**ABOUT THIS TASK:** Please report how many lines in the data below contain "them". Nothing besides the number should be written.

**PROVIDED MATERIAL:**
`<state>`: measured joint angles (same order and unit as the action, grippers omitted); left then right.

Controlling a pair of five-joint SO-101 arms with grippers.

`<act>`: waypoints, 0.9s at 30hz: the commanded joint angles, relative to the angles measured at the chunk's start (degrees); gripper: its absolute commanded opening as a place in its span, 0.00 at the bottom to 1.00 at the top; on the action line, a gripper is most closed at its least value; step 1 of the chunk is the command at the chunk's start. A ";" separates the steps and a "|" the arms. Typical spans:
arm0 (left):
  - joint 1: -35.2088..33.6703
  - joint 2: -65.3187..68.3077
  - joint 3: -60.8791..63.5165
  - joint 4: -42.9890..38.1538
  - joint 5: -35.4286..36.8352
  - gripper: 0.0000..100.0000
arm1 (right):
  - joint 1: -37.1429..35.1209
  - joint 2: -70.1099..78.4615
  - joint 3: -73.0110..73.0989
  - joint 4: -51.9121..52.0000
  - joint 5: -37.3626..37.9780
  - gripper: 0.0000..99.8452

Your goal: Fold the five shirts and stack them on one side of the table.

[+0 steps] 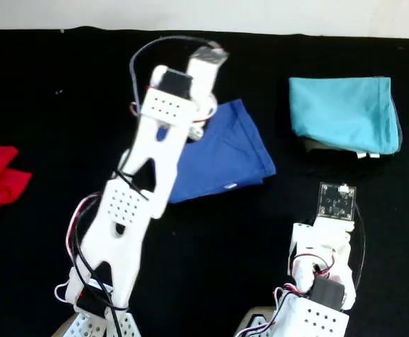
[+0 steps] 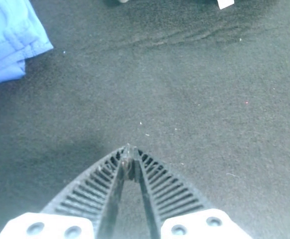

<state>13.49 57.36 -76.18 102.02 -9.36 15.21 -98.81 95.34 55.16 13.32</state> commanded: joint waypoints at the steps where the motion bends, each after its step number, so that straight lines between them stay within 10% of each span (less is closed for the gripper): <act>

**TASK ANSWER:** 2